Sometimes the road to instant poverty is not in inventing a new device but in recognizing a new market for an existing one. (Actually, since you eliminate much of the research and development costs, the chances of striking it poor are somewhat diminished, but let’s not think about that.

One bit of modern gee-whizzery of which I am fond are noise-canceling headphones. These babies actually pick up the ambient noise around you and generate their own sound waves that cancel the noise out in the location of your ear canal. Pretty dang slick. The most popular place for the technology is on airplanes; it’s amazing how much of the engine drone is cut out by a good pair of noise cancelers. With the background reduced, it’s also easier to hear the people around you.

Pilots use noise cancellers all the time these days, but if I owned an airline I’d outfit all the flight personnel with inside-the-ear noise cancellers. Not only would they be able to hear what is being said to them better, but their ears wold be protected. That constant assault on their ears can’t be good for them in the long term.

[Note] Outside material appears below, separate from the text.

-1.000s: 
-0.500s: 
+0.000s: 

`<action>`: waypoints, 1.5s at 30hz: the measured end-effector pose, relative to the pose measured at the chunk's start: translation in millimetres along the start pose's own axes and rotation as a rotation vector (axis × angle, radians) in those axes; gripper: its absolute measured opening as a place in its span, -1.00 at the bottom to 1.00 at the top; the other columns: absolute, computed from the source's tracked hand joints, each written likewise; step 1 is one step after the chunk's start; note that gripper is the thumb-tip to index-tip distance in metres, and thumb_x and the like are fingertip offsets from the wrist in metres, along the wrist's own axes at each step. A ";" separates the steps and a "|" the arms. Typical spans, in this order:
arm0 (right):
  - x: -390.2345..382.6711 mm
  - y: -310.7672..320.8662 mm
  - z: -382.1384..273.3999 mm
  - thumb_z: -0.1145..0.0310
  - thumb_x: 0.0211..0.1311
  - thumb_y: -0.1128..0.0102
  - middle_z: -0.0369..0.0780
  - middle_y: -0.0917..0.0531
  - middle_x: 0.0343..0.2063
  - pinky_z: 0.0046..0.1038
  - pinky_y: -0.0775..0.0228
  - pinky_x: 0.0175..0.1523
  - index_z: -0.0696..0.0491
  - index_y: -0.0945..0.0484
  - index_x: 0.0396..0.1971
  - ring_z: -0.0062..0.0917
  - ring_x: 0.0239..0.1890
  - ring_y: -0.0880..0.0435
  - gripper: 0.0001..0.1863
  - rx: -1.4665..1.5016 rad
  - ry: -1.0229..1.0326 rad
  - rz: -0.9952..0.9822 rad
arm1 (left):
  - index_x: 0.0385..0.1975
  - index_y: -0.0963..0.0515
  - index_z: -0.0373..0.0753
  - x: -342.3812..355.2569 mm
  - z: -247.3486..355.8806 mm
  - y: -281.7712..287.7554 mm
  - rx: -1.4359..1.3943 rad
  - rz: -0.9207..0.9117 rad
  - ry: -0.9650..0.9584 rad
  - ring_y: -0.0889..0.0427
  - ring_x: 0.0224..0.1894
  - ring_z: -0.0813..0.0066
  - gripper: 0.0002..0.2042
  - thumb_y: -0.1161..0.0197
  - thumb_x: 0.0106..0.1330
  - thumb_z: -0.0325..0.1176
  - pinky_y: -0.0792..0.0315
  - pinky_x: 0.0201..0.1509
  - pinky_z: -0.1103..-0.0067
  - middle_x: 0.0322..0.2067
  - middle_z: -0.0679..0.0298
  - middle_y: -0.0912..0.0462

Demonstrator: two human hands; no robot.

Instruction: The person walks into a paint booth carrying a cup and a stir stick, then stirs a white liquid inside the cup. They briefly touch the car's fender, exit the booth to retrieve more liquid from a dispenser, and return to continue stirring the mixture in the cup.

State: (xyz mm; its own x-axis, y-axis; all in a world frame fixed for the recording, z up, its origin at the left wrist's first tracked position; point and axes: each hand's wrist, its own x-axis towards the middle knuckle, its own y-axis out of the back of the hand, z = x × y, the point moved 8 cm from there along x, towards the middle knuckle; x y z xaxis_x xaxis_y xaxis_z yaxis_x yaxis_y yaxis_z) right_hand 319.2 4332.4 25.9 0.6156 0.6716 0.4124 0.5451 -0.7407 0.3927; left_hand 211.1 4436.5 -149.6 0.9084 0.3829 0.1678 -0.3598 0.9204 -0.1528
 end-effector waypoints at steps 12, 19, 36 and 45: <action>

So, the technology is without a doubt useful. Yesterday it occurred to me that if you wired up the headphones with a specific signal to cancel, that you could have headphones that virtually eliminated a very specific sound while allowing others to pass. There is one industry in particular that would benefit from such a boon, a group of men and women subjected to the same sound over and over, day in and day out, until it must haunt their dreams. I expect insanity is common among these people.

You know who I’m talking about already, don’t you? That right, ice cream truck drivers. I bet they’d pay a bundle to MAKE THAT SONG STOP! As a bonus, they’d be able to hear traffic and the calls of little children more clearly.